Before long, however, the situation becomes more complicated by the presence of Ohara Shusei, a samurai without a sword, who, during the course of the film, increasingly gains the support of the villagers. Of course, it soon becomes clear that Asagoro is not all he seems to be and that Uneshiro Suga (Akira Nishimura), a man who appears to be a puritan, is the puppetmaster behind both Tazimo and Asagoro and who must be stopped if the villagers are to be allowed to resolve their own destiny.



Zatoichi The Outlaw leads to a thrilling two-stage climax where a revolution, of sorts, occurs. It is let down by the final confrontation, which is a winded and weakened version of the penultimate fight but the journey of Zatoichi between one and the other just about makes up for it.

The good points about Zatoichi are very much to do with the central character, played by Shintarô Katsu. Katsu is not a handsome man, shabby more than anything else and clearly not one that you would expect as a samurai, lack of sight apart. No doubt, this has much to do with the overturning of expectations, both within the film and in the audience and it does work. Katsu plays the character with great charm and the early scenes work better than the remainder of the film with Zatoichi overcoming the deceitfulness of those trying to rip him off because he's blind with good humour, when we know he could just as easily lop their limbs off to make his point.
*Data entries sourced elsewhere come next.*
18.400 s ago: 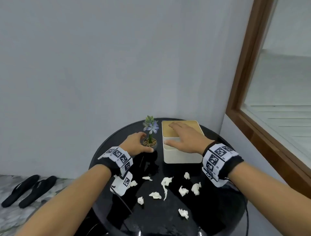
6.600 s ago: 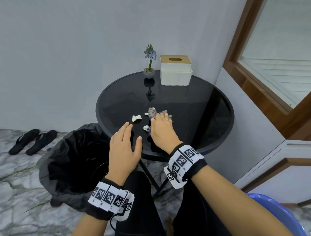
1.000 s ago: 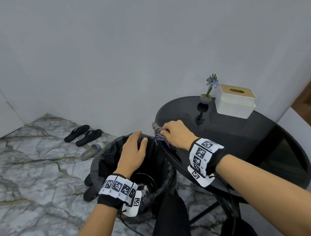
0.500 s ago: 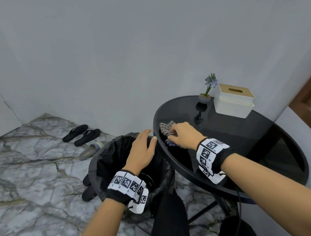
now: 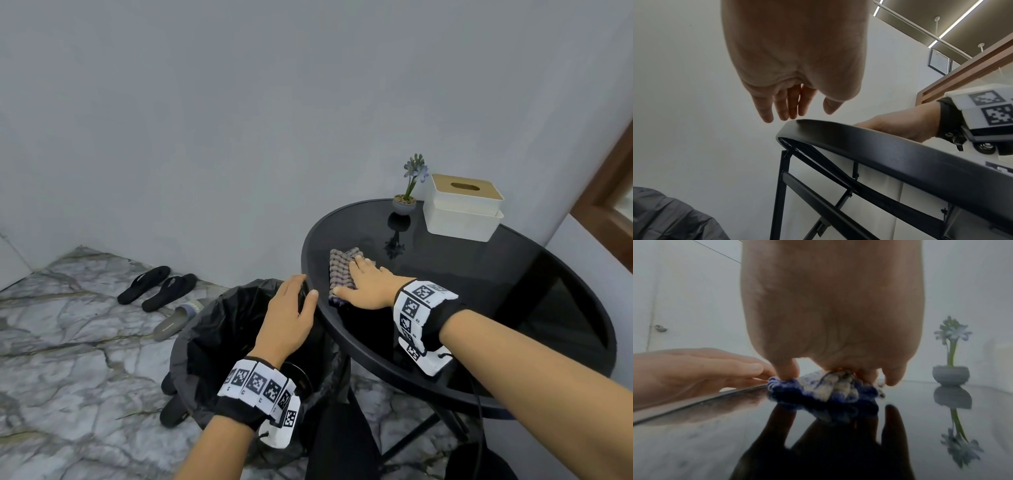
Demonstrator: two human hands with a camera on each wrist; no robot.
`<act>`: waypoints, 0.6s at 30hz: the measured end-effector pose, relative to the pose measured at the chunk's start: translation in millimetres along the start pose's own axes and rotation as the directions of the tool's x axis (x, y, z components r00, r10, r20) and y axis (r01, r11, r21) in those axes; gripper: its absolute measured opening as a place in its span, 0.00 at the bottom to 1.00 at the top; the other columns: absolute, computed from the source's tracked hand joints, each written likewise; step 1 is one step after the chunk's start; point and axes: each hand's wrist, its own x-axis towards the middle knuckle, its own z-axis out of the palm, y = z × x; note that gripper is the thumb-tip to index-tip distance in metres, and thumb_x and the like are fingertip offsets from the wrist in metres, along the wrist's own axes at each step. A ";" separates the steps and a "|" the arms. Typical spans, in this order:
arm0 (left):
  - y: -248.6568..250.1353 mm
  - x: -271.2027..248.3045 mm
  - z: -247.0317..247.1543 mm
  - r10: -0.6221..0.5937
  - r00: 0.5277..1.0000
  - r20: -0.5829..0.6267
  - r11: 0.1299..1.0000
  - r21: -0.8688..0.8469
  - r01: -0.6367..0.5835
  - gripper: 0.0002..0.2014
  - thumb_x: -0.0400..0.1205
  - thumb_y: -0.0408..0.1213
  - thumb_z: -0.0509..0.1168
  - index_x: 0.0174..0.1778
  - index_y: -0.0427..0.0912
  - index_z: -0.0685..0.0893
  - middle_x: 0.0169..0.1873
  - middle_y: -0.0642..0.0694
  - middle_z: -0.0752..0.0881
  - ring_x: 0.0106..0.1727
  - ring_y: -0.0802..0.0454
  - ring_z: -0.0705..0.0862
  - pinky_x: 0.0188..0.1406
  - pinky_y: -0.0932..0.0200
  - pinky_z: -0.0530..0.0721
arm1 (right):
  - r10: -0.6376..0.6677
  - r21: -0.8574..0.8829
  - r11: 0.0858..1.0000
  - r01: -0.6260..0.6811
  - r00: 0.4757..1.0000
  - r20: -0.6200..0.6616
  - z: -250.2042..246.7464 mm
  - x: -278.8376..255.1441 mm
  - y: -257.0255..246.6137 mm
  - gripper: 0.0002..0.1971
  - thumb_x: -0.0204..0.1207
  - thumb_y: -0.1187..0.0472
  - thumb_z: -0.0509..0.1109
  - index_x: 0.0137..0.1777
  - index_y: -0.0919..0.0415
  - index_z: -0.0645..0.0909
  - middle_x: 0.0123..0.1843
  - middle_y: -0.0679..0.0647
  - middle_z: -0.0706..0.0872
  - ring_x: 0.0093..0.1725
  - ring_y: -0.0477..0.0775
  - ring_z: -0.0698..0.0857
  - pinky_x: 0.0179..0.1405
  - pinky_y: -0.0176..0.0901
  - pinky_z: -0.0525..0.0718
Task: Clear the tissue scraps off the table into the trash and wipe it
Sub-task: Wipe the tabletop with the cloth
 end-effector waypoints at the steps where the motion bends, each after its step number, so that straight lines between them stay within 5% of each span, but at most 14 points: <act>1: -0.5 0.1 -0.2 0.004 1.000 0.003 1.000 0.001 -0.004 0.21 0.87 0.50 0.56 0.75 0.45 0.74 0.70 0.52 0.79 0.70 0.57 0.75 0.71 0.59 0.72 | -0.015 -0.011 1.000 0.015 0.999 -0.034 0.4 0.9 0.1 0.44 0.79 0.34 0.52 0.84 0.68 0.50 0.86 0.64 0.50 0.85 0.62 0.48 0.83 0.60 0.52; 4: -1.9 1.4 0.6 0.021 1.000 0.002 1.000 0.010 -0.021 0.21 0.87 0.48 0.56 0.75 0.45 0.74 0.70 0.52 0.79 0.71 0.57 0.75 0.69 0.64 0.70 | -0.118 0.079 0.989 0.129 0.985 -0.125 -2.3 2.6 -4.9 0.35 0.84 0.43 0.52 0.80 0.70 0.59 0.83 0.64 0.59 0.84 0.63 0.53 0.82 0.59 0.55; 8: -1.9 7.5 4.9 -0.019 0.999 0.049 0.997 0.072 0.015 0.25 0.88 0.48 0.54 0.81 0.41 0.68 0.81 0.47 0.68 0.82 0.52 0.64 0.81 0.55 0.62 | -0.161 0.014 0.987 0.162 0.987 -0.003 -2.1 2.7 -16.4 0.32 0.87 0.50 0.47 0.84 0.69 0.46 0.87 0.62 0.45 0.86 0.59 0.45 0.84 0.55 0.46; 12: -0.8 17.1 10.8 -0.056 0.996 0.072 0.996 0.067 0.051 0.25 0.90 0.44 0.51 0.83 0.40 0.64 0.84 0.47 0.63 0.84 0.53 0.59 0.81 0.61 0.54 | -0.224 0.004 0.975 0.224 0.974 0.039 -6.3 -9.1 -13.6 0.30 0.88 0.51 0.46 0.85 0.64 0.43 0.87 0.58 0.42 0.86 0.55 0.42 0.84 0.52 0.43; 18: -2.6 20.6 10.3 -0.143 0.989 -0.026 0.979 -0.153 0.137 0.22 0.90 0.39 0.53 0.80 0.40 0.70 0.78 0.45 0.74 0.78 0.53 0.71 0.74 0.67 0.61 | -0.330 -0.015 0.944 0.331 0.942 0.058 1.5 -35.4 -21.4 0.29 0.88 0.53 0.48 0.85 0.61 0.45 0.87 0.55 0.43 0.86 0.53 0.42 0.85 0.52 0.42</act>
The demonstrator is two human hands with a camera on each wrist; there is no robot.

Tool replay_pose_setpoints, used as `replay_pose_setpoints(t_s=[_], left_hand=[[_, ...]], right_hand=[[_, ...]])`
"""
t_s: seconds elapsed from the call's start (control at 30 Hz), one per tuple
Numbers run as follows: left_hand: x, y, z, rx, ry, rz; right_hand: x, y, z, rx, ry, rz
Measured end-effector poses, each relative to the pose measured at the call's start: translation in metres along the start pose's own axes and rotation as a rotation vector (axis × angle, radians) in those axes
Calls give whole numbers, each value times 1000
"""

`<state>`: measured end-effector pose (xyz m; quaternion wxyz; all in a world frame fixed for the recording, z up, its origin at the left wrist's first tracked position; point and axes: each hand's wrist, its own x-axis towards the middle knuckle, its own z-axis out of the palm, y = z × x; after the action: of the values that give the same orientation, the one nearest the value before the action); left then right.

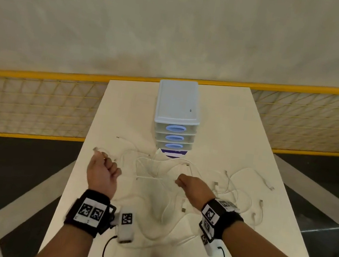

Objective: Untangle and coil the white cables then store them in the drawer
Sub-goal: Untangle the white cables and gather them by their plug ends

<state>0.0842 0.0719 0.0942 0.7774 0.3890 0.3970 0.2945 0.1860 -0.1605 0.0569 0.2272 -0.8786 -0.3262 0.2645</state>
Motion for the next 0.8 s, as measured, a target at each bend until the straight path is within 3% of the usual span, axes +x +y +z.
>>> replay_pose_setpoints(t_s=[0.13,0.27,0.33,0.47,0.57,0.63,0.8], left_hand=[[-7,-13,2,243,-5,102],[-35,-40,23,700,-216,149],[-45,-48,30,764,-248,121],[-37,-47,32,623,-180,3],[-22,-40,30,441,-216,-24],[-12,-36,30,446,-200,-28],[47,9,3,278,115,-38]], right_hand=[[18,1,-15,-85,129,97],[27,-36,-18,-44,245,-10],[25,-54,-13,3,217,-86],[24,-73,-2,27,139,-187],[30,-77,4,19,93,-154],[37,-79,6,30,63,-111],[45,-45,6,94,27,43]])
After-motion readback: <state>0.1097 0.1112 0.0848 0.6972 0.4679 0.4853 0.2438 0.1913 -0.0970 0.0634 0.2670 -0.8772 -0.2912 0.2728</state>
The other great part of this character is that he has a moral responsibility to bear against his actions, with an understanding of what he does, as a samurai, and the impact in has on the families and friends of those he has slain. During the film, he is ambushed by some men on a path out of the village and in responding quickly with violence, kills one and wounds another.

Instead of celebrating his victory, Zatoichi stands spiritually alone, almost ashamed, as he is slapped about the face by the sister of the man he has just killed.



In these aspects, Zatoichi The Outlaw is great, presenting a character who is almost physically foolish with a groaning, guttural snigger at much that goes on but mentally sharp and with an understanding of death that could only come from one who deals with it on an everyday basis but who has never resolved himself to it.



The main problem with Zatoichi The Outlaw though is that, being honest, the story is just too cluttered to allow anyone else's character to be explored in the same depth as Zatoichi's, giving the impression that large amounts of the film is missing. For example, after the ambush, there is a cut from the roadside, where Zatoichi is being slapped about the face to a later scene in a house where the murder of this woman's brother seems to have been forgotten about. Indeed, there are quite a number of moments, mostly early on in the film, where it just was not particularly clear what was going on and who was doing what to whom and why. Now, I'm all for complicated plots but Zatoichi The Outlaw does not have a complex narrative, indicating little more than a lack of cohesion within the script. The result of this is that too often I lost interest in the plot and just relaxed into the feel of the film, which is fine if that was the intention but the overall feeling is of only getting a general impression of what was possible, not of the complete picture.




Picture

The picture is not that well transferred but is perfectly acceptable but, as with Lady Snowblood, fans of Zatoichi will find the availability of the DVD more important than any problems with the print.



The print, as it is, is a little grainy at times, it is only very occasionally soft and whilst it does appear a little washed of colour, my view is that this is intentional as the reds of the frequent splashes of blood are spot on.

The picture is presented in 2.2:1 non-anamorphic with colour coded subtitles beyond that aspect ration at both the top and bottom of the picture.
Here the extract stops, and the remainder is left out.